En segundo lugar, la mayoría de los europeos consideran la búsqueda unilateral de acercamiento con Rusia por parte de la administración Trump como una amenaza directa a su seguridad nacional.
Si bien el presidente Trump aún desea poner fin a la guerra en Ucrania, como prometió durante la campaña electoral, está dispuesto a hacerlo en los términos del Kremlin, y está aún más interesado en acuerdos comerciales con Moscú.
No se dejará disuadir por un fracaso de las conversaciones de paz en Ucrania, aunque es Vladimir Putin quien no ha mostrado interés en suavizar sus exigencias maximalistas.
A Trump tampoco le importará que los europeos se opongan rotundamente a la normalización de relaciones con su principal enemigo. Después de todo, Estados Unidos está protegido por dos océanos del ejército de Putin, y la adhesión de Trump a los movimientos euroescépticos revela su objetivo común: una Europa fragmentada y debilitada, más fácil de dominar.
La retórica del presidente —con eco en los mensajes privados de Signalgate , la reciente entrevista del enviado especial Steve Witkoff con Tucker Carlson, el discurso del vicepresidente J.D. Vance en Múnich y tantas otras pruebas— deja claro que la actual administración ve a los europeos no como aliados, sino como «patéticos gorrones» que, por principio, no deberían ser «rescatados».
Incluso si Washington acepta a regañadientes brindarles seguridad transaccional, los europeos ahora comprenden que depender de un Estados Unidos hostil para sobrevivir es un suicidio estratégico.
Lo que nos lleva al tercer y último factor de la ruptura definitiva entre Estados Unidos y Europa: los valores comunes… o la falta de ellos.

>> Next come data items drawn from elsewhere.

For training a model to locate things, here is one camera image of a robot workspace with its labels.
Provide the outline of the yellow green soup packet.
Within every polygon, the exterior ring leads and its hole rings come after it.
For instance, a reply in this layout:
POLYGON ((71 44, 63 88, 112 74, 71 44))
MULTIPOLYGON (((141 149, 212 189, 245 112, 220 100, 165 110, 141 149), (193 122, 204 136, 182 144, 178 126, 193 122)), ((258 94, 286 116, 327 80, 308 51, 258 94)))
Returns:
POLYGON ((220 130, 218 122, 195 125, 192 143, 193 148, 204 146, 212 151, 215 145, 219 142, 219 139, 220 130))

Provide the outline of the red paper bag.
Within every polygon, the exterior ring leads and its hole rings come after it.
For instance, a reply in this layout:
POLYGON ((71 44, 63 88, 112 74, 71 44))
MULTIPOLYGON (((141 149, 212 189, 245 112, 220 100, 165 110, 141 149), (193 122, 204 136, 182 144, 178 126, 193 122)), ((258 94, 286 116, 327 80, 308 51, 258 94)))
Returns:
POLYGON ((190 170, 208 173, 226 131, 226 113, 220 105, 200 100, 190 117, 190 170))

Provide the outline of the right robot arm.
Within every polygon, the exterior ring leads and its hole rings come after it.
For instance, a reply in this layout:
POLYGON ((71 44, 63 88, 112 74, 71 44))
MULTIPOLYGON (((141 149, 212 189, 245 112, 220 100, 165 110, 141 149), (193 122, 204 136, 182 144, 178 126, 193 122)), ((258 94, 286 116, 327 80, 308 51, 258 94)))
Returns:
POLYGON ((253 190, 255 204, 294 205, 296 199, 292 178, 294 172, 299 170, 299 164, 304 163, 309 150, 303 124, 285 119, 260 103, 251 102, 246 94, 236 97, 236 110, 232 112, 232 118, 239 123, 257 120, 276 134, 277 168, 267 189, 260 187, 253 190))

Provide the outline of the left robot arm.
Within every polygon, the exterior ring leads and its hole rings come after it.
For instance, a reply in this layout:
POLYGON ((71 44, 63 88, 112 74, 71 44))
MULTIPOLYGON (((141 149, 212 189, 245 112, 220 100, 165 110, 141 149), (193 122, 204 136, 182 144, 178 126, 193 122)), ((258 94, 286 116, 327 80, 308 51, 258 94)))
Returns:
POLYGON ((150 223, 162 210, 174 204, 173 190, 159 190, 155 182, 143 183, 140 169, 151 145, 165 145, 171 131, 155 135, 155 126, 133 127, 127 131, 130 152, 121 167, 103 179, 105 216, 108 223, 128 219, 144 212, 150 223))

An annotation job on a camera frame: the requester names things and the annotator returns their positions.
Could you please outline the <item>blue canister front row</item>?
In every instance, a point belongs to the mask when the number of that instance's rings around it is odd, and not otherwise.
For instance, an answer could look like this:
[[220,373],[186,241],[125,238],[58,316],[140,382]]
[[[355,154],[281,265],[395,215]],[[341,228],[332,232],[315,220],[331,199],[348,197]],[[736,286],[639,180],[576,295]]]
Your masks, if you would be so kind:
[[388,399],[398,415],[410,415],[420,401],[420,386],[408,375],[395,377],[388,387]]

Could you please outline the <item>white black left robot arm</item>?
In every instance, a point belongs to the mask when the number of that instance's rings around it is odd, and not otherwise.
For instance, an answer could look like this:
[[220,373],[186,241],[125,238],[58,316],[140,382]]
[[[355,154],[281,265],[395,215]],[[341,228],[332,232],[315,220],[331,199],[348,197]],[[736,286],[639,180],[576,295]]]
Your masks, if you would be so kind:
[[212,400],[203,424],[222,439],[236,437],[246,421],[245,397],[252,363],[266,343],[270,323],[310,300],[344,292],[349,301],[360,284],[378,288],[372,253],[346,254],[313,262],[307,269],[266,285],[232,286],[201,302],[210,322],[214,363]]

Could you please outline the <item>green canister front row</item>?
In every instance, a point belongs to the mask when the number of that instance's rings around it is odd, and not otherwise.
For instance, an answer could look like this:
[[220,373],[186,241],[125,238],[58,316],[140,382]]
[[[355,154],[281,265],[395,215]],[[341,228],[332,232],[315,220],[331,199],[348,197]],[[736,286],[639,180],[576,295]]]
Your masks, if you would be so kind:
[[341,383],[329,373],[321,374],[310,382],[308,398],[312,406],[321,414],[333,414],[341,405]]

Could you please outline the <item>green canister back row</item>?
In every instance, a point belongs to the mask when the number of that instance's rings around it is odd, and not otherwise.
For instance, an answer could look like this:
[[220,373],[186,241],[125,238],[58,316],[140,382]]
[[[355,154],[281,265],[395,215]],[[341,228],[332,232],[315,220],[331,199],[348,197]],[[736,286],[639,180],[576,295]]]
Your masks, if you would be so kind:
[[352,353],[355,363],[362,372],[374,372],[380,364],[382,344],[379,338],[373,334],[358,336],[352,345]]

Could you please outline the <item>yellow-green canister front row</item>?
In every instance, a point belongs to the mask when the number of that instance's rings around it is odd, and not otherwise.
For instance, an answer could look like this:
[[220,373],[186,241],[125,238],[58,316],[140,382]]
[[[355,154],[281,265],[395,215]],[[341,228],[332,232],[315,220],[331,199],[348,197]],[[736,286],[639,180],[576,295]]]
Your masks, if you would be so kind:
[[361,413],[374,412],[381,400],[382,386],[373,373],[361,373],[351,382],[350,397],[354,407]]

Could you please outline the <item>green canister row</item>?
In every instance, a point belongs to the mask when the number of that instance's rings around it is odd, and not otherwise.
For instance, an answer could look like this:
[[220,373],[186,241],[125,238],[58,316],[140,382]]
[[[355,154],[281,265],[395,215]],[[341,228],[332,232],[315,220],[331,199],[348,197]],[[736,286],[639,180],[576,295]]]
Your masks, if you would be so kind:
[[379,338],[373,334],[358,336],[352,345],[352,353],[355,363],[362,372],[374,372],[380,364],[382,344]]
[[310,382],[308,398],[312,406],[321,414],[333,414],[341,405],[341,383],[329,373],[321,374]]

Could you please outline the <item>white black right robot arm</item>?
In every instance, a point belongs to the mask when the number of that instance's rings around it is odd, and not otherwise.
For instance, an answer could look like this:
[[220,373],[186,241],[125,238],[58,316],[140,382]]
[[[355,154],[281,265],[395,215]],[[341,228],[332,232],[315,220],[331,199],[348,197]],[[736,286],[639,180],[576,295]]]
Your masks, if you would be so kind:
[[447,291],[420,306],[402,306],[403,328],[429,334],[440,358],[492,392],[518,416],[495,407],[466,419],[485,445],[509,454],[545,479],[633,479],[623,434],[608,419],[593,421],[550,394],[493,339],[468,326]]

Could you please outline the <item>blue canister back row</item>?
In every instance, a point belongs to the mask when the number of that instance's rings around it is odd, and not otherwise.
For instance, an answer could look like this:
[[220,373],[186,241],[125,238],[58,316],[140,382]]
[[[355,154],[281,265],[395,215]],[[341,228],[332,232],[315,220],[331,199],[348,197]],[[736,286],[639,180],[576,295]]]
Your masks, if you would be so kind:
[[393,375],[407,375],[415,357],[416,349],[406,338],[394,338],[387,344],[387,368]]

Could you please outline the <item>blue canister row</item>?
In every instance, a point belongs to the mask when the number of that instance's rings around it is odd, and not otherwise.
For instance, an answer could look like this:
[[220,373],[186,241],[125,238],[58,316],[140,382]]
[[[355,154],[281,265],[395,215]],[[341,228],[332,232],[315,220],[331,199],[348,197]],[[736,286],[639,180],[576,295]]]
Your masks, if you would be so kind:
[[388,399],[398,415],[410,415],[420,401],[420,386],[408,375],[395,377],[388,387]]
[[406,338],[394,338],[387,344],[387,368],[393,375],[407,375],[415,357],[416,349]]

Desde el libre comercio y la seguridad colectiva hasta la integridad territorial y el Estado de derecho, los principios fundacionales de Europa son ahora un anatema para los Estados Unidos de Trump.
Basta con observar las reiteradas amenazas de Trump de anexar Groenlandia, por no hablar de su disposición a reconocer como rusos los territorios ucranianos anexados ilegalmente y a apoyar la anexión israelí de partes de Cisjordania y Gaza.
Para una UE construida sobre las cenizas de la Segunda Guerra Mundial, es difícil transigir con una visión del mundo en la que las fronteras son meras sugerencias y la ley del más fuerte.
Tras años de complacencia, los líderes europeos parecen haber comprendido finalmente que Estados Unidos, bajo el liderazgo de Trump, no es solo un amigo poco fiable, sino una potencia hostil. Comprenden que necesitan aumentar drásticamente las capacidades militares, tecnológicas y económicas soberanas de Europa, no solo para sobrevivir sin Estados Unidos, sino también para defender sus fronteras, economías y democracias.
Sin embargo, la mayor prueba para Europa desde 1945 es si logran reunir la fuerza política necesaria para actuar en consecuencia.
Medidas recientes —la histórica reforma alemana para frenar la deuda y las maniobras fiscales y financieras de Bruselas para impulsar el gasto en defensa— insinúan urgencia. Sin embargo, las medidas a medias no bastarán.
Si los europeos se niegan a comprometer tropas para garantizar la seguridad de Ucrania tras el alto el fuego sin un respaldo estadounidense y siguen resistiéndose a confiscar los activos congelados de Rusia y a anular el veto de Hungría, confirmará mi opinión de que el bloque carece de la audacia necesaria para sobrevivir en un mundo dominado por la jungla donde Trump y Putin se niegan a seguir ninguna regla.
La ironía es que Europa tiene los recursos y la capacidad para defenderse a sí misma, sus valores y a sus compatriotas europeos. Lo que falta es la valentía colectiva para actuar como si fuera 1938, no 1998. Por el bien de Ucrania y el suyo propio, eso debe cambiar.